*WORK TASK*:
Pull every line that includes the word "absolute" out of the data below and copy it.

*DATA EXTRACT*:
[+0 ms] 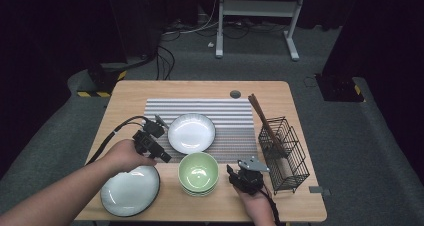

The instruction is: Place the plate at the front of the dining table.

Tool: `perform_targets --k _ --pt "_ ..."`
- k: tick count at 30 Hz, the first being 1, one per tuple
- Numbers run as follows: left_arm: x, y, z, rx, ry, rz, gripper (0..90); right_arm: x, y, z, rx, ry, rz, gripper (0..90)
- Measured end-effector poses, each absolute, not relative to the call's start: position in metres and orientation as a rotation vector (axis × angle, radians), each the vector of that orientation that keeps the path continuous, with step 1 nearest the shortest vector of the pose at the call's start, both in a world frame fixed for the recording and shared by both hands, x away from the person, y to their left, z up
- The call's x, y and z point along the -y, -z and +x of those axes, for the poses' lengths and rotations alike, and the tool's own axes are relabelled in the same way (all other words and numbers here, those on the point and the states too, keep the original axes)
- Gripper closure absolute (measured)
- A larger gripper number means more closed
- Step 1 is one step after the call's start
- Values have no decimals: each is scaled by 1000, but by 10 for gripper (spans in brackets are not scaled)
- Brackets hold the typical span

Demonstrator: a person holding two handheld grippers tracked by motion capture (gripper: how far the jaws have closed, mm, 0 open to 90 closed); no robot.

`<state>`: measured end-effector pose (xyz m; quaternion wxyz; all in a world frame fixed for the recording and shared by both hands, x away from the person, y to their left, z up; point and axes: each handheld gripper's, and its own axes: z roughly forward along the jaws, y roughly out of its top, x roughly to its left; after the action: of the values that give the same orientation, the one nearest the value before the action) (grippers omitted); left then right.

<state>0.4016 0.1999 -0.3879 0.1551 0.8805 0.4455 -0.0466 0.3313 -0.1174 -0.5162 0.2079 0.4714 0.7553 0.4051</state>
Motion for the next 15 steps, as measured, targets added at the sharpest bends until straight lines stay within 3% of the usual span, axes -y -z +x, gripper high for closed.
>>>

*SOLVED PROBLEM*:
- Measured end-effector poses, each absolute, not relative to the call's start: position in metres and orientation as a rotation vector (axis × angle, radians), each the vector of that orientation that keeps the path continuous, with step 1 nearest the shortest vector of the pose at the call's start, both in a world frame fixed for the recording and shared by both hands, x away from the person, y to their left, z up
- Gripper closure absolute (measured)

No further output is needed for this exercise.